What is needed
Every line below is to be copied exactly, with the pictures left out.

Data below
|---|

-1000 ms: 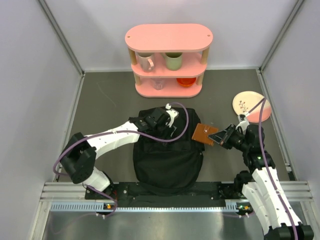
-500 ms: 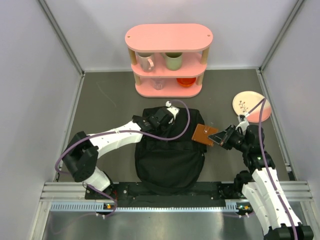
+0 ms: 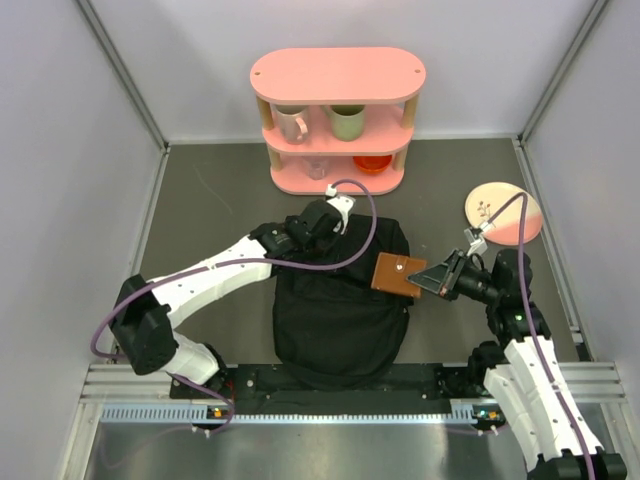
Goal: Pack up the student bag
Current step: Place the personal item in the student bag.
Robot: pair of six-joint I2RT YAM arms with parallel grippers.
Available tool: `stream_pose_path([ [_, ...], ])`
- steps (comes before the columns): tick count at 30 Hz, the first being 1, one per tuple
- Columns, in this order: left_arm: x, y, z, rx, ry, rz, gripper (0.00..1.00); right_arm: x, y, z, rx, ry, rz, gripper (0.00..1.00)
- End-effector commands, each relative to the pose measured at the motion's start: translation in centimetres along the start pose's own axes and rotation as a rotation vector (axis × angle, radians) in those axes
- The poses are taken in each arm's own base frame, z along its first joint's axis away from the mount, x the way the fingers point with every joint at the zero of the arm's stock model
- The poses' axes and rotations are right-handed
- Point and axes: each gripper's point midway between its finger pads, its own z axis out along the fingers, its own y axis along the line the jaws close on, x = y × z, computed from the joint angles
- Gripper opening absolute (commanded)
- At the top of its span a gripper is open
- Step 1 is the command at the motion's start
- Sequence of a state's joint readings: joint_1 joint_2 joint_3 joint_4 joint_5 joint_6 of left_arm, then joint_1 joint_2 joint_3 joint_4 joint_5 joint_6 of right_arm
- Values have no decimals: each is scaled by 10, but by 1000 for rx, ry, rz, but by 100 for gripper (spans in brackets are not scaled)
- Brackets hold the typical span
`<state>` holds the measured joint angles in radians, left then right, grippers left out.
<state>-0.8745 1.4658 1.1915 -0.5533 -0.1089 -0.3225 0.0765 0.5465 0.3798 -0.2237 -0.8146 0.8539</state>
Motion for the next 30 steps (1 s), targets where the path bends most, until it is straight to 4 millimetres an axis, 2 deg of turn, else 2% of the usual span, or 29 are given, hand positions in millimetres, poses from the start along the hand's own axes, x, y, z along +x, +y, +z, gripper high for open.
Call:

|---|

Answer to this exercise
-1000 ms: 
-500 ms: 
+0 ms: 
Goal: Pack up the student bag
Current step: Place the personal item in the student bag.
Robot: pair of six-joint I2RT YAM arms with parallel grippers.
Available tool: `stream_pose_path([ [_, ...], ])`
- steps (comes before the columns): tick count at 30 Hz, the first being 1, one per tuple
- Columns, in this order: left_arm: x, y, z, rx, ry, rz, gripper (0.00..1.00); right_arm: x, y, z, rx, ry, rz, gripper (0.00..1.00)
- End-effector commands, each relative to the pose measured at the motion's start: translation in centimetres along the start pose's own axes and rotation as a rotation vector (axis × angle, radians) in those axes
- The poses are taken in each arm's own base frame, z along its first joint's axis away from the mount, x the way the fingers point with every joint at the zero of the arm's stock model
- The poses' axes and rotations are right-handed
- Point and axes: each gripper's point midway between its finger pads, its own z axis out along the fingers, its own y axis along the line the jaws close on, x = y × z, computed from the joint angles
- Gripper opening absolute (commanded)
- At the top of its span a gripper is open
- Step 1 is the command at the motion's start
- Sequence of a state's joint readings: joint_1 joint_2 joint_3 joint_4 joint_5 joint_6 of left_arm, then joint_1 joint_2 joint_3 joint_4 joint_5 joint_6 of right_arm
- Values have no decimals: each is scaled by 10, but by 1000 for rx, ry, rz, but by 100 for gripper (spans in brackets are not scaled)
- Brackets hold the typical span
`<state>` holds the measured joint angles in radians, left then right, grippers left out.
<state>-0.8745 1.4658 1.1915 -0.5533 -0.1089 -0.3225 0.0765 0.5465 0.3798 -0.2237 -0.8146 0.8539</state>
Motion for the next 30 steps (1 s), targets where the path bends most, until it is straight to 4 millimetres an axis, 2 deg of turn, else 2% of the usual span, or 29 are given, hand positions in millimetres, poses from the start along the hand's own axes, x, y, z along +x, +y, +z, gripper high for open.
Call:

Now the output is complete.